Frontline: “It’s hard to pinpoint the origins of America’s financial crisis but one weekend at this resort in Boca Raton, Florida, is a good place to start… At the time, it seemed innocent enough.”

That weekend bankers developed new financial instruments to try to manage risk.

And Frontline blames the bankers for the crash. It never investigates politicians who determine the rules that bankers operate by, except to argue that politicians did not regulate bankers enough. There’s nothing on Frontline about politicians forcing banks to loan out money to those unlikely to pay it back.

What was Wall Street’s primary role in the real estate crash? They played the role of suckers buying mortgage-backed securities they did not understand. Mortgages were a solid business until politicians blew it up by forcing banks to lend out money that was not wise to lend out.

If financial instruments don’t work as expected, those using them will suffer. The stupid will be culled out of the game.

Many of the fancy financial instruments developed over the past 20 years were derivatives. They were a way to manage risk. But if government creates a house of cards that is going to crash down as it did in 2007-2008, most of these fancy ways of managing risk are going to get overwhelmed. But not all bankers were overwhelmed. Goldman Sachs was smart and made money from this disaster as did many other smart people. The dummies were bankrupted.
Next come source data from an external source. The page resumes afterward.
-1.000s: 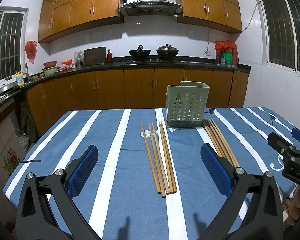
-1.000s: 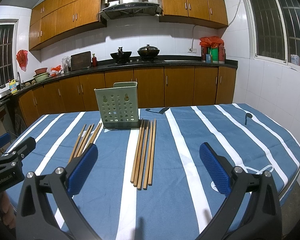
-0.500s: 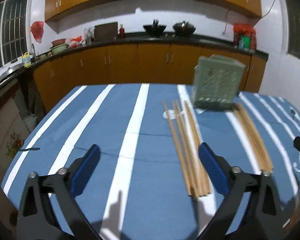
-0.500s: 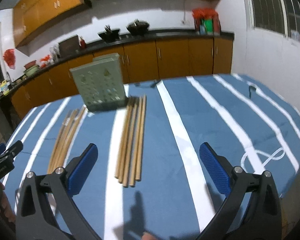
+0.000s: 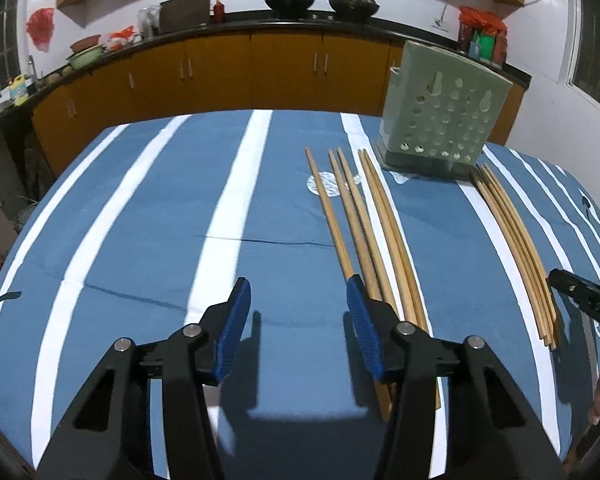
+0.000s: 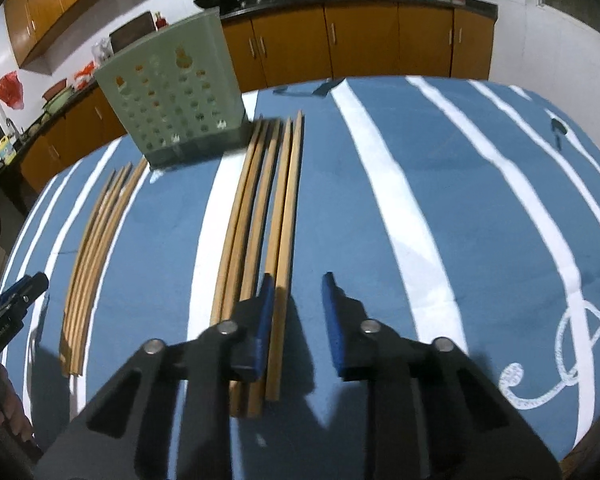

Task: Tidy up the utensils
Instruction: 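Close the right tool on a wooden chopstick while the left tool grasps another chopstick, then lift the chopsticks with both tools and carry them over the green holder, then open both tools to drop the chopsticks into the green holder, then return to the table and grasp a chopstick with each tool, then lift the held chopsticks with both tools and carry them above the holder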

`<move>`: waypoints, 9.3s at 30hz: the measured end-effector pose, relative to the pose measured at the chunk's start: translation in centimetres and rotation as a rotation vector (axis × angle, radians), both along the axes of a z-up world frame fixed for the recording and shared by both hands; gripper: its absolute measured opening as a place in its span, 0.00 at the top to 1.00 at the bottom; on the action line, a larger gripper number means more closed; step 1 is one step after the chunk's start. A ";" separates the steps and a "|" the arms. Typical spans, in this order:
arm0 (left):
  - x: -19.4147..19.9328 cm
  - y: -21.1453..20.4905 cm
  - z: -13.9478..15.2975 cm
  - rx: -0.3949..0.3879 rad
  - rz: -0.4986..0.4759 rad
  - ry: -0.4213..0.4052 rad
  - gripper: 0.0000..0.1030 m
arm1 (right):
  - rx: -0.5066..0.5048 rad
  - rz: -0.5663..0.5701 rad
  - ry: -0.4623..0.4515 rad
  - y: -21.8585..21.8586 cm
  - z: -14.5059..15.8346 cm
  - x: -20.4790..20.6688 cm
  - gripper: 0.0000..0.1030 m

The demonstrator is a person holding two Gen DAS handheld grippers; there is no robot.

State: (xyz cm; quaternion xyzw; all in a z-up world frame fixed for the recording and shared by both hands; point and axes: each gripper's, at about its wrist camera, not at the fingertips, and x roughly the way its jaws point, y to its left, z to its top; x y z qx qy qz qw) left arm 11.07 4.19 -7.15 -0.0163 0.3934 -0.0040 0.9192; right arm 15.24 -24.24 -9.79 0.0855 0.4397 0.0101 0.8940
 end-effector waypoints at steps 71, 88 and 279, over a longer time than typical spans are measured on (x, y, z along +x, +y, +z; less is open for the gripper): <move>2.3 3.0 9.6 -0.046 0.014 -0.243 0.93 | -0.042 -0.058 -0.359 -4.1 11.1 0.9 0.92; 5.1 2.1 20.8 -0.055 0.023 -0.501 0.93 | 0.000 -0.055 -0.686 -3.9 25.1 2.6 0.92; 3.2 -2.4 22.5 -0.196 -0.136 -0.583 0.93 | 0.079 0.141 -0.668 -0.1 25.0 1.8 0.92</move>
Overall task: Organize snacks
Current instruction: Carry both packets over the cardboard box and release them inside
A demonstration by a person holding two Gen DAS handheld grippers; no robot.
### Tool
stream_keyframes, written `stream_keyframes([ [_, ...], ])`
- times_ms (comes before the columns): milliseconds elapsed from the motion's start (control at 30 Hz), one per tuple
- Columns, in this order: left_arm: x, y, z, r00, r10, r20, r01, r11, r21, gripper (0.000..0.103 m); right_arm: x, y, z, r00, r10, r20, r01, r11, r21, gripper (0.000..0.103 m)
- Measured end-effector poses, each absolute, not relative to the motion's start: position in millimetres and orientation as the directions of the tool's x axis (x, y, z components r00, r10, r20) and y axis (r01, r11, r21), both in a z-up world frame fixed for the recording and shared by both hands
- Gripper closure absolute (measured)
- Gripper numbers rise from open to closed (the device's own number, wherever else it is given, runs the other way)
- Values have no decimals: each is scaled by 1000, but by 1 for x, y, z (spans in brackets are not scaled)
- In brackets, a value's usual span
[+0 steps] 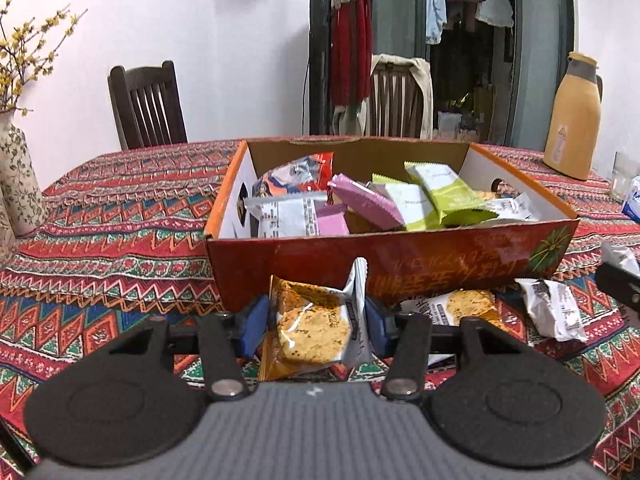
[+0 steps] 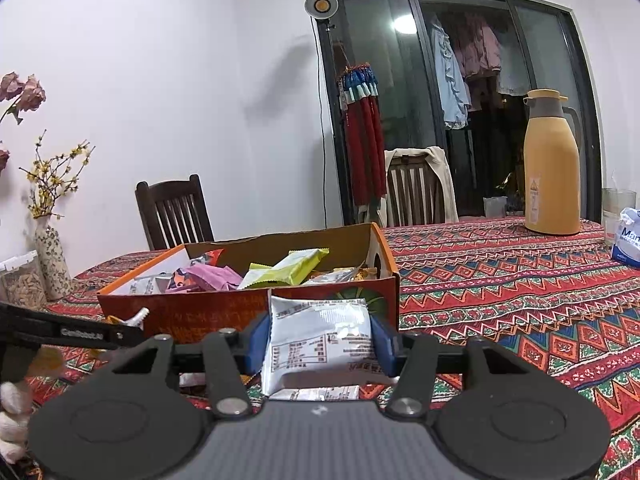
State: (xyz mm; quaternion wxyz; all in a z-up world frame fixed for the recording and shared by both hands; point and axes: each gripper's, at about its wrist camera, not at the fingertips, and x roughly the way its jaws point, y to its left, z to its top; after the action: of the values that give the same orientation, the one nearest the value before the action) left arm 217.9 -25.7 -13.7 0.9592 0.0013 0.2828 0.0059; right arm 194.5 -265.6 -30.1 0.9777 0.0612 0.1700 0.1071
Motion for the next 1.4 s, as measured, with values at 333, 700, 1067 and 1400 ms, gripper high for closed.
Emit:
stream_keyframes([
  [333,202,-28,13,877,-28,-480,19,1000,-25,51,186,-256,-24,948,172,-266,-158,985,76,51],
  [700,211,-32,54,908,-19,-419,11,1000,-20,51,195,-251,18,972,172,-162,-166,985,46,51],
  [1067,240,-36,78,927,2,-376,-18,999,-38,51,239,-239,43,972,191,-136,-187,981,45,51],
  [1400,287,-33,81,935,61,-350,-81,996,-44,51,297,-222,47,972,192,-137,-189,981,32,51],
])
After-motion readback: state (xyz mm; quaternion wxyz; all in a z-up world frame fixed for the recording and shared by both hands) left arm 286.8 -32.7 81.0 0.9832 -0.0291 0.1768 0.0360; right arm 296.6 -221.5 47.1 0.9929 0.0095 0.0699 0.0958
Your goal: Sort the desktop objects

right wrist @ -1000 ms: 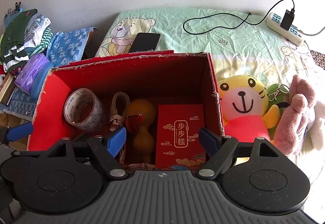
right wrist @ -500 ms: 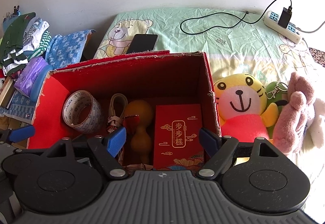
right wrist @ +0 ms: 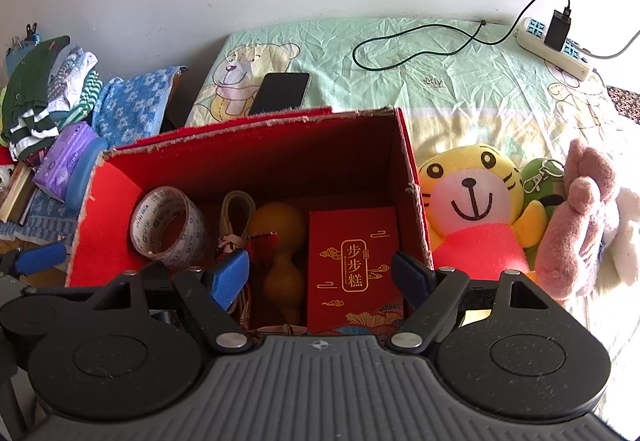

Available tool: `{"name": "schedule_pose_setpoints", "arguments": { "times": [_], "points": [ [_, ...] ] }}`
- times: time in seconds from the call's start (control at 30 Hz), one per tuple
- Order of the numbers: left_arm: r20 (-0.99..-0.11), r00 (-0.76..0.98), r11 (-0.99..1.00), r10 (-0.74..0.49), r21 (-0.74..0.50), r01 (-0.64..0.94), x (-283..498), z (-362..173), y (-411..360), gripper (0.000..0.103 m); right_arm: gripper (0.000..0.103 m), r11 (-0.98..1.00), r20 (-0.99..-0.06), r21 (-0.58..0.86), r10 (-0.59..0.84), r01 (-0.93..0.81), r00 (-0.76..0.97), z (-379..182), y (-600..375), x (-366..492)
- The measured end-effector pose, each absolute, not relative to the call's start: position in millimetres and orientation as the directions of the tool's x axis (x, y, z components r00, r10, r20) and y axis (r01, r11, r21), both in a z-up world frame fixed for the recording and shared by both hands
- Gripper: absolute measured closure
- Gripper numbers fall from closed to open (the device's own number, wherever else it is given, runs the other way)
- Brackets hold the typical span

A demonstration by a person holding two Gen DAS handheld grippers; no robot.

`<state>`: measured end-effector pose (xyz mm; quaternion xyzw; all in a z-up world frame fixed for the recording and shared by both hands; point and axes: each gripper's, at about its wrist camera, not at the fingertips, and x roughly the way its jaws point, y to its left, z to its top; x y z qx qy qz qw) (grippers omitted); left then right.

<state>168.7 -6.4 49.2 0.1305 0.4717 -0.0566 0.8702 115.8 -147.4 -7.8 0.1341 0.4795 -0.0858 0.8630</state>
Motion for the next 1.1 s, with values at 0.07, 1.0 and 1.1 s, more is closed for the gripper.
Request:
{"name": "schedule_pose_setpoints", "arguments": {
  "times": [0.07,1.0,1.1],
  "points": [
    [-0.828,0.561,0.961,0.025,0.175,0.216,173,59,-3,0.003,0.022,0.952,-0.845,0.144,-0.024,0.271,0.534,-1,-146,117],
    [-0.836,0.548,0.971,-0.028,0.108,0.214,156,42,-10,0.005,0.023,0.948,-0.841,0.060,-0.121,0.313,0.527,-13,-142,94],
    [-0.830,0.557,0.969,-0.035,0.109,0.222,158,43,-10,0.008,0.023,0.949,-0.836,0.055,-0.127,0.311,0.534,-13,-143,96]
  ]
}}
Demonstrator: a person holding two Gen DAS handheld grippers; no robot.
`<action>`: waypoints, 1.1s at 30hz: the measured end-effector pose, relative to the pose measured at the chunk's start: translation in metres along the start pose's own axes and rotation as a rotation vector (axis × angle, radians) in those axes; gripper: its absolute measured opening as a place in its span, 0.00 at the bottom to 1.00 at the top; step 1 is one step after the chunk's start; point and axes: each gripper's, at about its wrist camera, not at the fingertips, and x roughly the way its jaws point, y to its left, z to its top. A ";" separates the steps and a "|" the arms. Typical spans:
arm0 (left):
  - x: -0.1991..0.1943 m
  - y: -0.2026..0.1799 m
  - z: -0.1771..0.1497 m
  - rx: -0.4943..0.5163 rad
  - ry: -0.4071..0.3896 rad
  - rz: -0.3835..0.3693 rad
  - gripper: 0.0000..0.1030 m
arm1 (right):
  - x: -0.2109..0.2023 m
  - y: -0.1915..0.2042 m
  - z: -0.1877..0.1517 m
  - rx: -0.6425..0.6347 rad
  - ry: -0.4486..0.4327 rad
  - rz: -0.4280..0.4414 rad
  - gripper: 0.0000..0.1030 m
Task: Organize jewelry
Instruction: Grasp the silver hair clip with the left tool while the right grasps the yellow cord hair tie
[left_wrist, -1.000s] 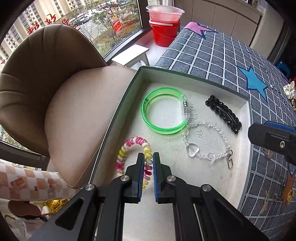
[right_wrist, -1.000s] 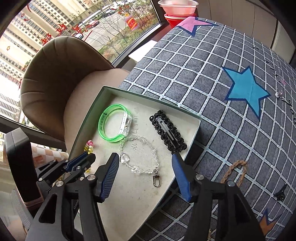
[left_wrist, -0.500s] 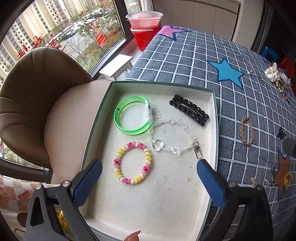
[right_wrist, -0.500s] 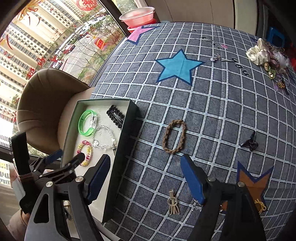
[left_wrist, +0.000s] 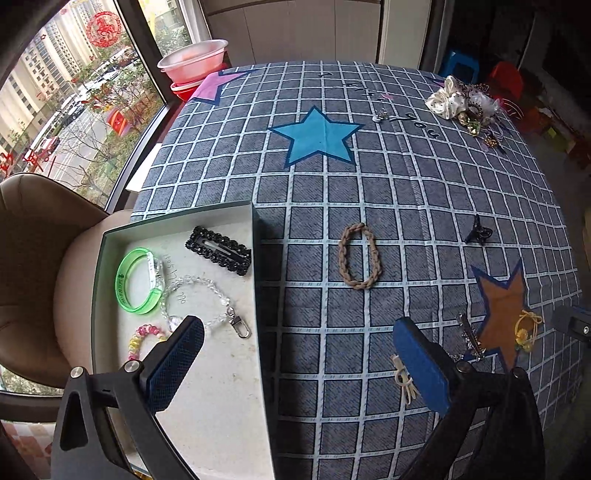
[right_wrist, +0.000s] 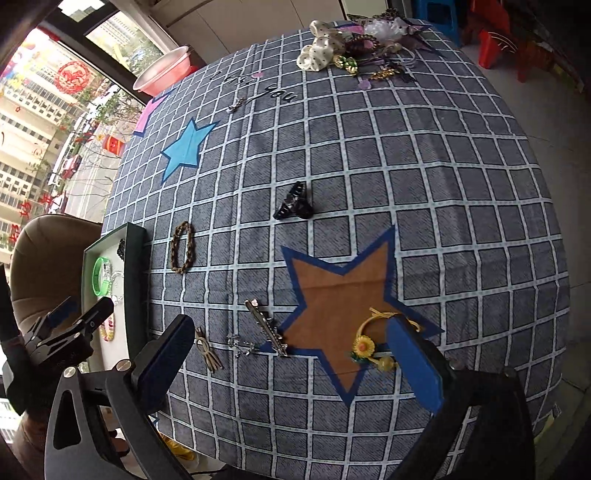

Most of Barack Obama’s mortgage relief programs were aimed at bailing out people who bought more home than they can afford. Why should people who made prudent financial decisions bail out those who made bad decisions? Why reward people for making stupid decisions? That’s what Obama, the Democrats and many Republicans want to do with their mortgage relief programs. They are programs to relieve those who acted idiotically from the painful consequences of their stupidity. Such relief reduces moral hazard, aka incentives to act prudently.

Bankers who under-estimated the amount of risk they were taking on with their credit-default purchases lost a lot of money just as people who under-estimate the risk they’re taking on with any financial purchase get hurt. That’s called the reality principle and works pretty well until you dull it out government doles.

There’s nothing inherently bad about credit default swaps or fire or water or guns or nuclear weapons. It’s all about how these things are used. If you make a bad choice and only hurt yourself, that’s one thing, but when you make decisions and hurt innocent people, then you’re doing something terrible.

Because of credit default swaps, credit became more widely available. The trouble became serious when U.S. government policy demanded that banks extend this credit to people, frequently politically favored minorities such as blacks, who were unlikely to pay back such loans.

If it had not been for government forcing them to do such risky things, bankers would never have extended many of these risky loans, and therefore, they would not have had such gigantic losses when the real estate market began crashing in 2007.